[Date Prev][Date Next][Thread Prev][Thread Next][Date Index][Thread Index]
Re: From wchar_t to char32_t, new module mbszero
From: |
Paul Eggert |
Subject: |
Re: From wchar_t to char32_t, new module mbszero |
Date: |
Sun, 16 Jul 2023 15:28:45 -0700 |
User-agent: |
Mozilla/5.0 (X11; Linux x86_64; rv:102.0) Gecko/20100101 Thunderbird/102.13.0 |
On 2023-07-16 01:43, Bruno Haible wrote:
Paul Eggert wrote:
However, after implementing mbszero with this data and enabling its use
in many places, I got test failures on NetBSD and Solaris.
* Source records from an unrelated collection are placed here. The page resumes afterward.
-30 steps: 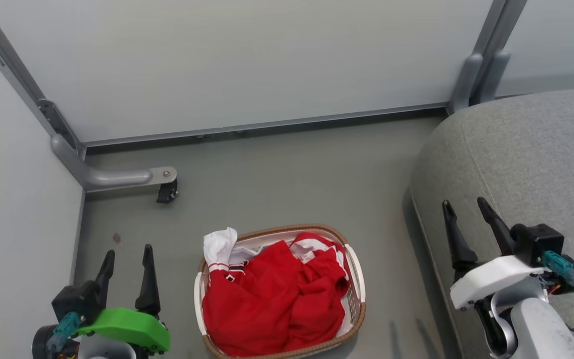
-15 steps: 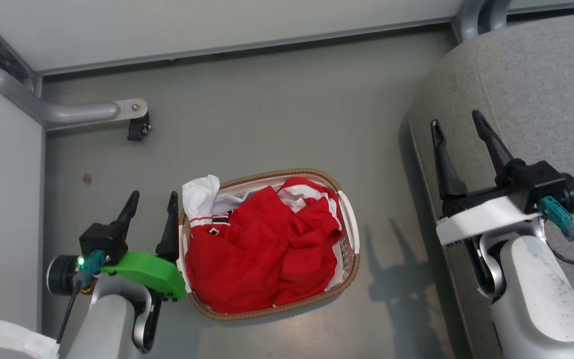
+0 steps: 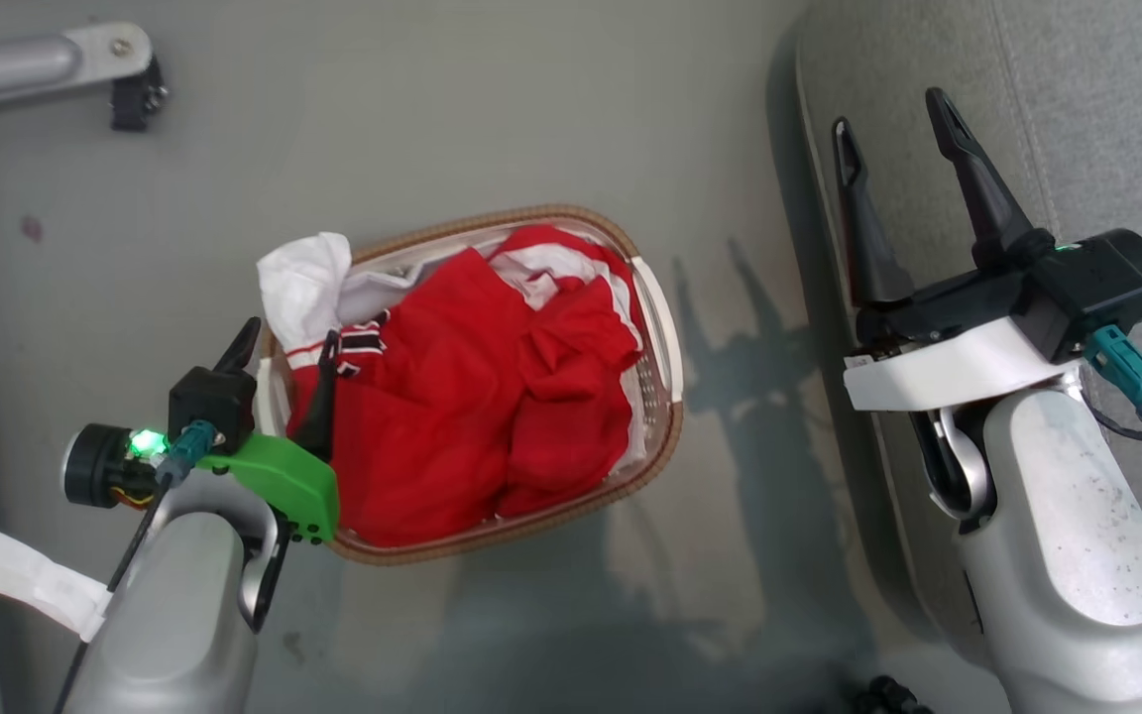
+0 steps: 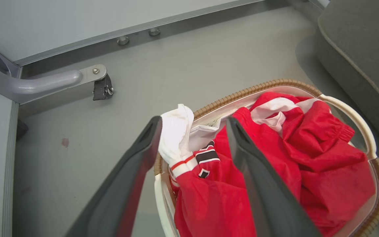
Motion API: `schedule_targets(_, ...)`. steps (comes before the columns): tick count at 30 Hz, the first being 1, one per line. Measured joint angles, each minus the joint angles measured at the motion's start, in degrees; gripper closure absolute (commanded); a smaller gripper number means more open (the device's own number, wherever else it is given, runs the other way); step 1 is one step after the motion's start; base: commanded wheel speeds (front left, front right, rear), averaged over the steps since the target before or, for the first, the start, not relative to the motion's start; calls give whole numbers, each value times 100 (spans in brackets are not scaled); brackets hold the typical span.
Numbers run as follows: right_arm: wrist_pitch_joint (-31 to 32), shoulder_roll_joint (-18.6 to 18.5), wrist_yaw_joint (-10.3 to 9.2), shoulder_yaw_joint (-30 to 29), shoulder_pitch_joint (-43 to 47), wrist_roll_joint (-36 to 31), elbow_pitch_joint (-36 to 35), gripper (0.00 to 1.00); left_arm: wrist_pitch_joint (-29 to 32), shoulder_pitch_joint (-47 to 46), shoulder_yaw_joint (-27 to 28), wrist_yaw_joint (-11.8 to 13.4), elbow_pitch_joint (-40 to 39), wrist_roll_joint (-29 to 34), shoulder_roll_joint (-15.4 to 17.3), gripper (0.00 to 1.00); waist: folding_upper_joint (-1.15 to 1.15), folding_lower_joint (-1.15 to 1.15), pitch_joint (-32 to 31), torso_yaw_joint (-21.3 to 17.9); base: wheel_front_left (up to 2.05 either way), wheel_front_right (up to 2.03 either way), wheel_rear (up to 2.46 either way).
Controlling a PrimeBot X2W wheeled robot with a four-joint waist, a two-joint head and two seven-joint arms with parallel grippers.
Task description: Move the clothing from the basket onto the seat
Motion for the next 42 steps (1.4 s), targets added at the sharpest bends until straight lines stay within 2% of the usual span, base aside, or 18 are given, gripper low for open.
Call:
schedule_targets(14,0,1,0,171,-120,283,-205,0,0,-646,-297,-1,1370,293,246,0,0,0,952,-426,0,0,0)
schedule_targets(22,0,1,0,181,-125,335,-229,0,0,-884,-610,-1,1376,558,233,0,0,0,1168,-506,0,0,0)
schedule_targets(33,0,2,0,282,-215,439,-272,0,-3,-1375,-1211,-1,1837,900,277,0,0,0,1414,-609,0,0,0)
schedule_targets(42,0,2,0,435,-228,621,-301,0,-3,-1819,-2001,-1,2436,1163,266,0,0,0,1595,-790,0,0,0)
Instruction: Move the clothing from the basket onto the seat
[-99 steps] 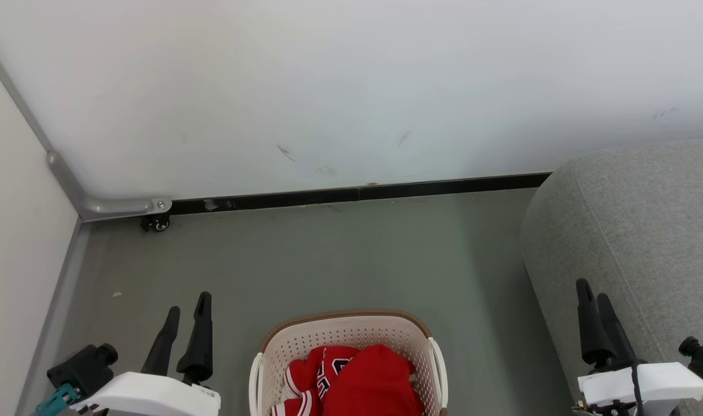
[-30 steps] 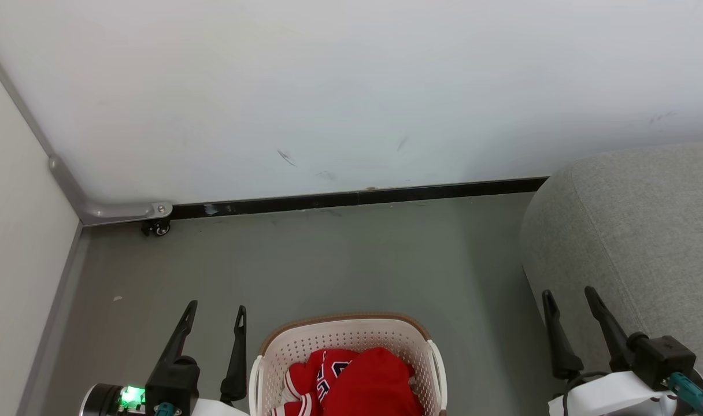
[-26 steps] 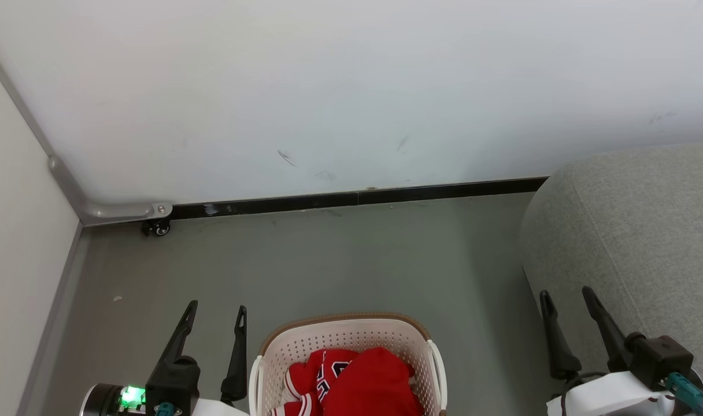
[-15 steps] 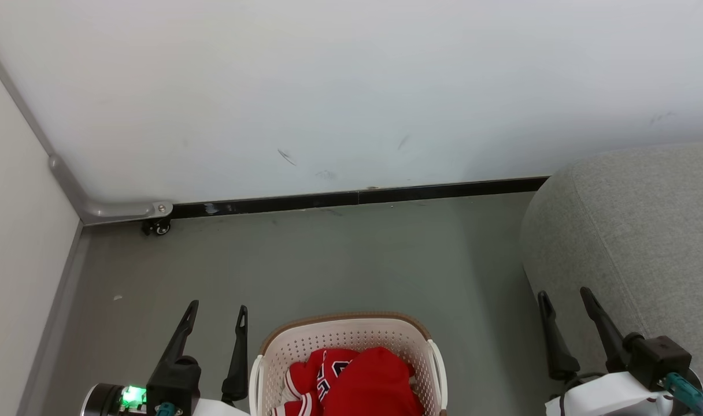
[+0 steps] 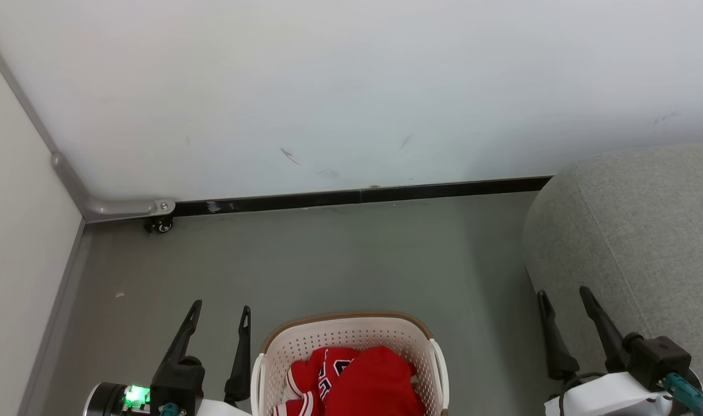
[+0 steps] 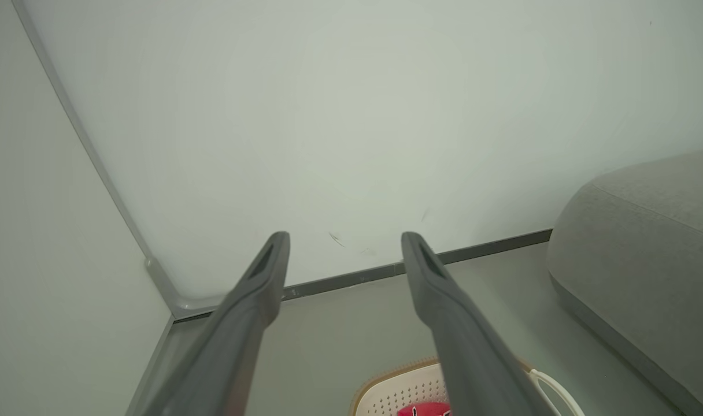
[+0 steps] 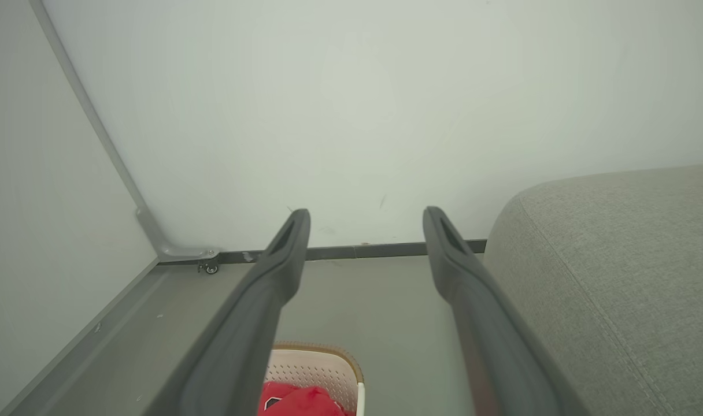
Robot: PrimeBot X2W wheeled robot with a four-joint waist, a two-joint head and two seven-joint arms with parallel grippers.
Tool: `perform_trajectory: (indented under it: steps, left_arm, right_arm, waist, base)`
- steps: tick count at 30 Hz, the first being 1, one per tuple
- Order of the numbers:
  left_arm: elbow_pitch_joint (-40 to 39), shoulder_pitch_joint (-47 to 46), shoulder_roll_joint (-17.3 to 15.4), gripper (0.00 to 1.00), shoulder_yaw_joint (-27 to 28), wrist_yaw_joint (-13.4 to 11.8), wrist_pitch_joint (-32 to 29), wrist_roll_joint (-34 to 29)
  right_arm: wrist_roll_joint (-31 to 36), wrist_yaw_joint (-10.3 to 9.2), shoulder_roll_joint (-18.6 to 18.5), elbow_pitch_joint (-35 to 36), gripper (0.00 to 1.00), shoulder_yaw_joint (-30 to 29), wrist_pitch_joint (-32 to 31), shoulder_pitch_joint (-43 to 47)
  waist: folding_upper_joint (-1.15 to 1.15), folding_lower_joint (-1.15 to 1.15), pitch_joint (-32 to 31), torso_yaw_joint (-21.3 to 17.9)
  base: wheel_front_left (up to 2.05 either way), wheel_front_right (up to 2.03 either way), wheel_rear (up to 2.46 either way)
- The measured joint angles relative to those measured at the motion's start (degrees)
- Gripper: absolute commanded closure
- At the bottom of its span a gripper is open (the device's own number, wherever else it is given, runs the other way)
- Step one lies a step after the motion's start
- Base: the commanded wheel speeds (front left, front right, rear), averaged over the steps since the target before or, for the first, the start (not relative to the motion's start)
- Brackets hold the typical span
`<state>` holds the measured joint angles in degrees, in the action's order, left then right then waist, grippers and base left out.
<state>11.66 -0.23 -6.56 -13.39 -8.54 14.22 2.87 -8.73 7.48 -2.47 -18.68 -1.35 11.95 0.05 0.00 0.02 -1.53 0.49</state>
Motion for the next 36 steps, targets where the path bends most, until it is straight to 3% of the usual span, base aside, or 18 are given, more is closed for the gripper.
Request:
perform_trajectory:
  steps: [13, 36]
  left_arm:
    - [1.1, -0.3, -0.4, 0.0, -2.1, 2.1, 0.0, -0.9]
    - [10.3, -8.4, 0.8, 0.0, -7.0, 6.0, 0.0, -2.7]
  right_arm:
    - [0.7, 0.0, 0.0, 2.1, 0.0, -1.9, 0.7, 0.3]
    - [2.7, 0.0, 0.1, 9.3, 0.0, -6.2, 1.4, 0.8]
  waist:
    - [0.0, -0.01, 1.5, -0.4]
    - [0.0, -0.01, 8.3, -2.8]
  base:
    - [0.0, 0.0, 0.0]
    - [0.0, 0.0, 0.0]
- On NetBSD, the minimum we need to clear is 28 bytes.
- On Solaris OmniOS and OpenIndiana, the minimum we need to clear is 16
bytes.
- On proprietary Solaris, the minimum we need to clear is 20 or 28 bytes
(depending on 32-bit or 64-bit mode).
So, clearly this is fragile stuff.
Were the test failures for single calls to mbrtoc32, or were they for
something else? If the former, what went wrong with the source-code
analysis?
Assuming the problem was not with single calls to mbrtoc32, how about if
we define another function mbszerotoc32 that is the minimum number of
bytes to clear so that a single call to mbrtoc32 will work? Such a macro
would be useful for diffutils, and I expect elsewhere.
> +/* _GL_MBSTATE_INIT_SIZE describes how mbsinit() behaves: It is the
number of
+ bytes at the beginning of an mbstate_t that need to be zero, for mbsinit()
+ to return true.
This macro is not used anywhere. How about adding a comment explaining
why it's defined but not used? Or if it's not needed we can remove it.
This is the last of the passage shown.